Segment Start: Entries supplied

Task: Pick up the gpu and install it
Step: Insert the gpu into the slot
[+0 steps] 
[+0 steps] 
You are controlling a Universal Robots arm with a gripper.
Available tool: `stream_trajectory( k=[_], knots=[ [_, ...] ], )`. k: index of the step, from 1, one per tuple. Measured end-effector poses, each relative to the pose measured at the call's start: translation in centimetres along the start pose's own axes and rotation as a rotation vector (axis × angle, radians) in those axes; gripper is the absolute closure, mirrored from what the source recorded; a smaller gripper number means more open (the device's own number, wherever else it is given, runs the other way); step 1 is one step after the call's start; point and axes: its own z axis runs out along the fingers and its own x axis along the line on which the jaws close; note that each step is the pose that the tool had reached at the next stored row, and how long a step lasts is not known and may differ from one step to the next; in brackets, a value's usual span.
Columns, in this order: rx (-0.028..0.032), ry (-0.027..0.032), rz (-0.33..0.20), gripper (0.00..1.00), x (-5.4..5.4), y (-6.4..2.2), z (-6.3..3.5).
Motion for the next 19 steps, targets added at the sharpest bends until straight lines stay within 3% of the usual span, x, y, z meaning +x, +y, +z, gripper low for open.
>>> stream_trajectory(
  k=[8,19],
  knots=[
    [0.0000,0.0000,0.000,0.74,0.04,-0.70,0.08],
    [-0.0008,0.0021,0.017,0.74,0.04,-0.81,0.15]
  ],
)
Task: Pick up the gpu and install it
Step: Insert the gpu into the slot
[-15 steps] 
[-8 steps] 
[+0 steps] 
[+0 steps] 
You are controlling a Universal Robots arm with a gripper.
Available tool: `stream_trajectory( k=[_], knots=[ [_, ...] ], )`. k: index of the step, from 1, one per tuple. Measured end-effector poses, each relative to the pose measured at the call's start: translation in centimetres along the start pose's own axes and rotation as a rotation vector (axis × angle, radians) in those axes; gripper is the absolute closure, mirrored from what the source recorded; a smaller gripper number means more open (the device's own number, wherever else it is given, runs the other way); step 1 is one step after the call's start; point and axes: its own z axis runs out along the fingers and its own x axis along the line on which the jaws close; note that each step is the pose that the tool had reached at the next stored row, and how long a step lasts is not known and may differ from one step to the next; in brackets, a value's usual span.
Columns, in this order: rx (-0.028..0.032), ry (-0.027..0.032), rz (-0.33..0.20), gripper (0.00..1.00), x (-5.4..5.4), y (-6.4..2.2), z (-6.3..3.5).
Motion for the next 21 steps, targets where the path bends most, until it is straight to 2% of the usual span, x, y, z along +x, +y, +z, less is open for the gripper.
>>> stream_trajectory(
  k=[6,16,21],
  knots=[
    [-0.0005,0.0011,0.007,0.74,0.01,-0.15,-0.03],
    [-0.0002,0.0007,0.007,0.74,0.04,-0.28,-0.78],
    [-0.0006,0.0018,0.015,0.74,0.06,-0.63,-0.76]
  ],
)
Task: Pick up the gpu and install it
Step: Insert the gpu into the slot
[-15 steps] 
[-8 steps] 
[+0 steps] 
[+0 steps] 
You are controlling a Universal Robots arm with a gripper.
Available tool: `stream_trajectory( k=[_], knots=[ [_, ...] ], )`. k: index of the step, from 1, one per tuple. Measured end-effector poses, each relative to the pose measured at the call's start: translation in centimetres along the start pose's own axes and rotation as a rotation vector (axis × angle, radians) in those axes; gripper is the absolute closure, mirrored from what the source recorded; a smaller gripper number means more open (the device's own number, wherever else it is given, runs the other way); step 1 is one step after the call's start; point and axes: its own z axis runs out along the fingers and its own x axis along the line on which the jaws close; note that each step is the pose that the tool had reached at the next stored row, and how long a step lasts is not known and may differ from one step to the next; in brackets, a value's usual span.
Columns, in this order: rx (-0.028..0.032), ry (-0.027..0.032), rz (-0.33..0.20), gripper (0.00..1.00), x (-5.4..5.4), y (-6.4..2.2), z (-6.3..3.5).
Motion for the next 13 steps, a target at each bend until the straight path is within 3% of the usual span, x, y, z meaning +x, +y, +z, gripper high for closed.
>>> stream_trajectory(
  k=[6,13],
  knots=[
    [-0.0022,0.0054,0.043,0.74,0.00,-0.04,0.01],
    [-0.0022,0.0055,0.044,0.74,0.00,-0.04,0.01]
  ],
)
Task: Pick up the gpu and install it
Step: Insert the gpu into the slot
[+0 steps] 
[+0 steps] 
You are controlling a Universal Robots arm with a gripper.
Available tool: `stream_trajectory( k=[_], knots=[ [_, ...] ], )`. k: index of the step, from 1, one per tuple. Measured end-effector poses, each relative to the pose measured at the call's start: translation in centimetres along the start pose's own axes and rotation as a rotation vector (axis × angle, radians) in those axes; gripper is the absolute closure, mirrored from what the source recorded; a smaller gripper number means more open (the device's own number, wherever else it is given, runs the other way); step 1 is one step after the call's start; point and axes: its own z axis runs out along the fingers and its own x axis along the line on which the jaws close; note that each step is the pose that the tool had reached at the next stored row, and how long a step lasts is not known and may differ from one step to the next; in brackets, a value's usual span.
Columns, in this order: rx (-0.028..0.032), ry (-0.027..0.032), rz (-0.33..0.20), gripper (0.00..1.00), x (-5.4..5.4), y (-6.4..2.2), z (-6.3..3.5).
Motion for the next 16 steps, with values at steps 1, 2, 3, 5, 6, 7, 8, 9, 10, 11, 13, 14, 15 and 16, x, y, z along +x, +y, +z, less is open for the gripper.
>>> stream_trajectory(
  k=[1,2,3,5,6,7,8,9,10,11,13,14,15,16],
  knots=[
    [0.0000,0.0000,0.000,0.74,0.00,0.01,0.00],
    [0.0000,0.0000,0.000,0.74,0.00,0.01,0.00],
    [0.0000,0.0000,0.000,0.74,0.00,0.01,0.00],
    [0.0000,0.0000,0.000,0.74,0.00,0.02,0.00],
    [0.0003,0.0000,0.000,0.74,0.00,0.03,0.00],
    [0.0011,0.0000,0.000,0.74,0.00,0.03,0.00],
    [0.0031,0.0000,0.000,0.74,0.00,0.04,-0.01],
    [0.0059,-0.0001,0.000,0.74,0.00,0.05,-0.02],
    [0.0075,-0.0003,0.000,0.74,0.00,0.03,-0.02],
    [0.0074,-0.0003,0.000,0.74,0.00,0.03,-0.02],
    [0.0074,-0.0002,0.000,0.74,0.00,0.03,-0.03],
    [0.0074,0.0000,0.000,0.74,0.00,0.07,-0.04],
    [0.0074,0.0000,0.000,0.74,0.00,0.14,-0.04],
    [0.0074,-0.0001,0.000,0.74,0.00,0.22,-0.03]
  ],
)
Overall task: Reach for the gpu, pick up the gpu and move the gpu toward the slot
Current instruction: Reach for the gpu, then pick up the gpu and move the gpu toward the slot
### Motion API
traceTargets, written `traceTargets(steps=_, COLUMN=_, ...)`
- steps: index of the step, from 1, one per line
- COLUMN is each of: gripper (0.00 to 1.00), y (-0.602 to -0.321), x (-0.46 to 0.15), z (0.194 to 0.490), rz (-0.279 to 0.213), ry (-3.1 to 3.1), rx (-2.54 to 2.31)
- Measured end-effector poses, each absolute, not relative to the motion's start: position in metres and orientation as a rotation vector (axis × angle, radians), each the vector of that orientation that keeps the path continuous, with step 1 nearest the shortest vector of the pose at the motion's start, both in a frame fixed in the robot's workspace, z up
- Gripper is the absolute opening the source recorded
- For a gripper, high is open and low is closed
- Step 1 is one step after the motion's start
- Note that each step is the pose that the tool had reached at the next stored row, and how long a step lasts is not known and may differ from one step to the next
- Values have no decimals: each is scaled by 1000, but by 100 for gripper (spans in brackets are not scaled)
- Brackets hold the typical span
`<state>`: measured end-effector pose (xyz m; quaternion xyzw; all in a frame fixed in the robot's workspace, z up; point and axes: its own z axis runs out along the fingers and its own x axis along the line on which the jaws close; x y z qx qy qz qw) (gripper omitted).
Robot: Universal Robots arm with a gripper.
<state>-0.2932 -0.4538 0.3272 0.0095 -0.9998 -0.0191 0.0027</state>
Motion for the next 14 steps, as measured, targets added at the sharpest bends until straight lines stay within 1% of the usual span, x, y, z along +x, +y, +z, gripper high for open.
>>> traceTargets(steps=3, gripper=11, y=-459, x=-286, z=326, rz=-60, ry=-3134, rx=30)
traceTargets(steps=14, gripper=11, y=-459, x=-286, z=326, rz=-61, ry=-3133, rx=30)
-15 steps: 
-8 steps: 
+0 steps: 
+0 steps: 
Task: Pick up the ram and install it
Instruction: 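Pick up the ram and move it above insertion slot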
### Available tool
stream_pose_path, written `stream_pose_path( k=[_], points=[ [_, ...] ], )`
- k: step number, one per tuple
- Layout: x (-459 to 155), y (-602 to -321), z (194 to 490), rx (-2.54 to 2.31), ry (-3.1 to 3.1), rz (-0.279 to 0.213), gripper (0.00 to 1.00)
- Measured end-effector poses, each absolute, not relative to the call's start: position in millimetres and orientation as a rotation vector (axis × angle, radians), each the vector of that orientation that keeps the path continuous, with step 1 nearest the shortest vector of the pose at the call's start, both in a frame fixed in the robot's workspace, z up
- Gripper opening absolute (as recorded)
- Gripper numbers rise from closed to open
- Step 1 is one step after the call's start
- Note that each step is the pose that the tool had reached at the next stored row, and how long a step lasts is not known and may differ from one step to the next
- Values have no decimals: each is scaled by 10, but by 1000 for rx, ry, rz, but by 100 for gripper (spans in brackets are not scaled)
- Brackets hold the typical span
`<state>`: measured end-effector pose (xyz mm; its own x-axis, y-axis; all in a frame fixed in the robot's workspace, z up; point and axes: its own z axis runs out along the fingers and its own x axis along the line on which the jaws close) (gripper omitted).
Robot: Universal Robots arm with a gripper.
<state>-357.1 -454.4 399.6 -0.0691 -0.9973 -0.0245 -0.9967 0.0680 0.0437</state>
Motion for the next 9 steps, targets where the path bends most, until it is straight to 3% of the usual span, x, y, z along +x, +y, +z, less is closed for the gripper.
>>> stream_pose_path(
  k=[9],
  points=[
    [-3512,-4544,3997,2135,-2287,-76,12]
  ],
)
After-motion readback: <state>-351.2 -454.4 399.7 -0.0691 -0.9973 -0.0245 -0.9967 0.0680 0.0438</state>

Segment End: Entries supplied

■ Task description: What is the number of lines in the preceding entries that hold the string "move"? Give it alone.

■ Completed exercise: 3